Dáil debates

Wednesday, 8 May 2013

6:20 pm

Photo of Catherine MurphyCatherine Murphy (Kildare North, Independent) | Oireachtas source

If we look back at the last two big recessions in the 1980s and the 1950s, they displayed the same characteristics as the current one, with large-scale emigration, widespread unemployment, higher levels of taxation and cutbacks in services. Both recessions passed, as this one will. On this occasion we know that our recovery is highly dependent on the European Union and what form that Union will ultimately take. For me, it is essential that the Union is democratic and have equality and solidarity at its heart. I welcome the speech to the European Parliament made by the President, Michael D Higgins. What is regrettable is that this is not the mainstream discourse among European leaders. The President referred to the influential German sociologist and social philosopher Jürgen Habermas. In April Mr. Habermas delivered a lecture at Leuven University entitled, Democracy, Solidarity and the European Crisis. At the end of his thought-provoking lecture he stated:

If one wants to preserve the monetary union, it is no longer enough, given the structural imbalances between the national economies, to provide loans to over-indebted states so that each should improve its competitiveness by its own efforts. What is required is solidarity instead, a co-operative effort from a shared political perspective to promote growth and competitiveness in the eurozone as a whole.

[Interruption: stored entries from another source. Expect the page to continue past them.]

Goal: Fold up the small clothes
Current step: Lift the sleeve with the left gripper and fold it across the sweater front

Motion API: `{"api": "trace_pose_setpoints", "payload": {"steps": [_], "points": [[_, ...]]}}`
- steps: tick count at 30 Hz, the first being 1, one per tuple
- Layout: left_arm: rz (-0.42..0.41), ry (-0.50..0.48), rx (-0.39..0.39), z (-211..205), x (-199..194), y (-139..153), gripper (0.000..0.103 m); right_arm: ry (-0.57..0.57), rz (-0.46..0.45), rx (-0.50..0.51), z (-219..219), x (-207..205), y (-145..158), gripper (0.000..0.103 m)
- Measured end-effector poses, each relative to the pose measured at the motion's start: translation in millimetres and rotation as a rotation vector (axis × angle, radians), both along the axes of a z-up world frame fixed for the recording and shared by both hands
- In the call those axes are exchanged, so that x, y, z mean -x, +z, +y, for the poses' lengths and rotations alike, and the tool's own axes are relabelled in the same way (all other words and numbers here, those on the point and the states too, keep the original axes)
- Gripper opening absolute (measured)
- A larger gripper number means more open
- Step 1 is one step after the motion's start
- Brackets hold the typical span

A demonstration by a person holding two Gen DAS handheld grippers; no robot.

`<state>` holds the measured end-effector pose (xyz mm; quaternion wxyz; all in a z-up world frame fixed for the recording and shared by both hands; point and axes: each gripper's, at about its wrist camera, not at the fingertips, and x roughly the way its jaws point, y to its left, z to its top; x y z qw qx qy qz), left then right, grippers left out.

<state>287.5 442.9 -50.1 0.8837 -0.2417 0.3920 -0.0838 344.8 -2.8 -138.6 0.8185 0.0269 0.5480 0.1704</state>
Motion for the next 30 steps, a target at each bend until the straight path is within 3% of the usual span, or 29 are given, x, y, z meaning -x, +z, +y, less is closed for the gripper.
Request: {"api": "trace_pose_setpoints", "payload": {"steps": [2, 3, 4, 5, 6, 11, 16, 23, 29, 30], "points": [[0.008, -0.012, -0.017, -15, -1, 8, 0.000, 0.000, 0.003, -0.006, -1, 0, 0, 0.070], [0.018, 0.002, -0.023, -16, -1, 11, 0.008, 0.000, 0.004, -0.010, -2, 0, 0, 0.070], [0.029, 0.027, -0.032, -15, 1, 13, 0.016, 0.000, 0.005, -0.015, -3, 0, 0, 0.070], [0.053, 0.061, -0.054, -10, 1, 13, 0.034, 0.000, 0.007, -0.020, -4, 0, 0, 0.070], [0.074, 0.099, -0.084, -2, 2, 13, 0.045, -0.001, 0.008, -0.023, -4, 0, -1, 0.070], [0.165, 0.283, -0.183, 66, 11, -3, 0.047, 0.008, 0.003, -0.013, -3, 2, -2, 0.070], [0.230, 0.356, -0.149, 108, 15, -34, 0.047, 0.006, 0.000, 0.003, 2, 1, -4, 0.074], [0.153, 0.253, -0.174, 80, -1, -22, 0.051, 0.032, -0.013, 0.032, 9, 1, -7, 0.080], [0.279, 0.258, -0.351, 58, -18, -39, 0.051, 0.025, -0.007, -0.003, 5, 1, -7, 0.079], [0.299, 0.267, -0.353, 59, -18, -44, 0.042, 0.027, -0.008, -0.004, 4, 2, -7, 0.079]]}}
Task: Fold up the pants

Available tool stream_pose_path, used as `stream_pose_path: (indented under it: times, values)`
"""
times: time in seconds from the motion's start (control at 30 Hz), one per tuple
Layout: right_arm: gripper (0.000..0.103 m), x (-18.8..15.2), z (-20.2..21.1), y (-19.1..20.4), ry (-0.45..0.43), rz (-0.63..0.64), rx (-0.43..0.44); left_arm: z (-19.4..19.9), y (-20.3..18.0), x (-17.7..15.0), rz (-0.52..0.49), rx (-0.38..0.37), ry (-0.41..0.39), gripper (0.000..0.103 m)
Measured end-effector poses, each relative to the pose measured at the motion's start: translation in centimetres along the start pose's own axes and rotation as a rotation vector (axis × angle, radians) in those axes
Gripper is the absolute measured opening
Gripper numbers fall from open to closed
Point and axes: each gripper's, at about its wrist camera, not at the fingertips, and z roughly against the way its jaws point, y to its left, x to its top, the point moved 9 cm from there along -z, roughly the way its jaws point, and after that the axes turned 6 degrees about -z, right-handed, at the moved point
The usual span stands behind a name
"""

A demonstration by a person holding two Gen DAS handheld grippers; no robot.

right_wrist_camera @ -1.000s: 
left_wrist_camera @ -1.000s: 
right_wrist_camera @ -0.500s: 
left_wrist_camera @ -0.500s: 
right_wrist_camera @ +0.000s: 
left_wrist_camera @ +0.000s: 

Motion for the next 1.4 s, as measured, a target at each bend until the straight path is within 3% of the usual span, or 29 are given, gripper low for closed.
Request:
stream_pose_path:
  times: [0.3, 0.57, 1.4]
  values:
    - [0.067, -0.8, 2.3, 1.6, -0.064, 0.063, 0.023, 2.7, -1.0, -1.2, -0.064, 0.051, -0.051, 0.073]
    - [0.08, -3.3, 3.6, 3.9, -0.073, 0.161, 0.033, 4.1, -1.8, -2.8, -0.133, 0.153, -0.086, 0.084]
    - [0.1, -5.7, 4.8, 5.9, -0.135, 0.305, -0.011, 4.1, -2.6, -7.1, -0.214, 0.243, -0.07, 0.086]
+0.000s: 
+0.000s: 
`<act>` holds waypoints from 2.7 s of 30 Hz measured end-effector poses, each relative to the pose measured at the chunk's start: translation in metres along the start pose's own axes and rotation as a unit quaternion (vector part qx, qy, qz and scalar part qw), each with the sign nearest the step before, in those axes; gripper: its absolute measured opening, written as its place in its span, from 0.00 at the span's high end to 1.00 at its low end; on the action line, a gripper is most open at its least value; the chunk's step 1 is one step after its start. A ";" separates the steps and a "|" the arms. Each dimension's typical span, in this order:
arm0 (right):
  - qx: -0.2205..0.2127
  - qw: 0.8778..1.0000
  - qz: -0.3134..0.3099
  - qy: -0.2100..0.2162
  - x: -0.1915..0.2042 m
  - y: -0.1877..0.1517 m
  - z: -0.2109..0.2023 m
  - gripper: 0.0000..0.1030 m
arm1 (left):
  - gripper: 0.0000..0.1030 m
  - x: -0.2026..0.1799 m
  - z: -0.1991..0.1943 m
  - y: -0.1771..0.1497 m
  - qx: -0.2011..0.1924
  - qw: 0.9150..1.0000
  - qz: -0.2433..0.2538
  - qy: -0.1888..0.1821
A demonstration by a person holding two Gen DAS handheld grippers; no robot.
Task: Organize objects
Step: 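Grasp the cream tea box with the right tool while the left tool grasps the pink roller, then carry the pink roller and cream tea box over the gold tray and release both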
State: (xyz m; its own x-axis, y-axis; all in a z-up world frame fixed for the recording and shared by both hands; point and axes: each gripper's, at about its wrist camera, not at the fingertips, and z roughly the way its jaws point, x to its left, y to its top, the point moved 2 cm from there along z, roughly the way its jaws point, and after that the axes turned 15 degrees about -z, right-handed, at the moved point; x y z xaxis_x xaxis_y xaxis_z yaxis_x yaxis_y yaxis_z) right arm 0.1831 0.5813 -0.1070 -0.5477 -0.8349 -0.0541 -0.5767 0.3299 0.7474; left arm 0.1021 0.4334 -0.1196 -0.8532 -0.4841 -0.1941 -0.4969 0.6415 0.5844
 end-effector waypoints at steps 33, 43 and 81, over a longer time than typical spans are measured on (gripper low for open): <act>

Such an effort would require Germany and several other countries to accept short and medium-term negative redistribution effects in its own longer term self-interest -- a classic example of solidarity, at least on the conceptual analysis I have presented.
The concluding comments in his wide-ranging paper were:
The leadership role that falls to Germany today for demographic and economic reasons is not only awakening historical ghosts all around us but also tempts us to choose a unilateral national course, or even to succumb to power fantasies of a “German Europe” instead of a “Germany in Europe”. Germany not only has an interest in a policy of solidarity; I would propose that it has even a corresponding normative obligation.
If we are to look to the future of Europe, it is helpful to look at the conditions that allowed post-war co-operation, part of which required debt resolution. UCD professor of social policy, Mr. Tony Fahey, delivered a paper to the Social Justice Ireland conference in 2012 on the future of the European social model. In it he stated:
There were many reasons why the economic aftermath of the Second World War became so positive within such a short period. By 1945, government debt in Britain and France approached 250% of GDP. Germany's debts outstanding from the 1920s and 1930s devolved largely onto the new West German Government - they have been estimated at 300% of Germany's GDP in 1938.


In France, a burst of inflation peaking at 74% post war reduced government debt to just 40% of GDP by 1950. Britain, keen to protect the status of sterling as a reserve currency, struggled to avoid either direct default or indirect default through high inflation. As a result, its national debt declined much more slowly than that of other European states.


The exceptional case was that of West Germany. Uniquely in Western Europe in this period, it obtained the benefit of generous debt forgiveness, largely brought about through the intervention of the United States. Through the London Debt Agreement of 1953, it secured a write-off of over half of its foreign debt and easy repayment terms of the balance.
We are constantly told of the German memory of hyperinflation and there is no doubt that it occurred following the First World War. However, what occurred in the Marshall Plan was an extraordinary act of solidarity in much more difficult circumstances than those of today. It was an act that laid the path not just to the construction of the European Union, but it also enabled the reunification of Germany. If we are to have a strong Europe, if small countries are to pool more of their sovereignty, we need this to be a European Union of equal member states.

I am concerned that we are moving blindly forwards without seriously considering the implications of having Europe dominated by a handful of very powerful states. We are not setting the ground rules. There are no common values. We are making decisions with short-term interests in mind only. I echo the call for the Government to set out its vision of the kind of Europe we want to see and to which we want to aspire.

This morning at Arbour Hill we commemorated those who had given their lives in 1916 in the cause of Irish independence. If we decide to share more of our sovereignty, we must decide collectively to do this with full knowledge of both the positive and negative consequences.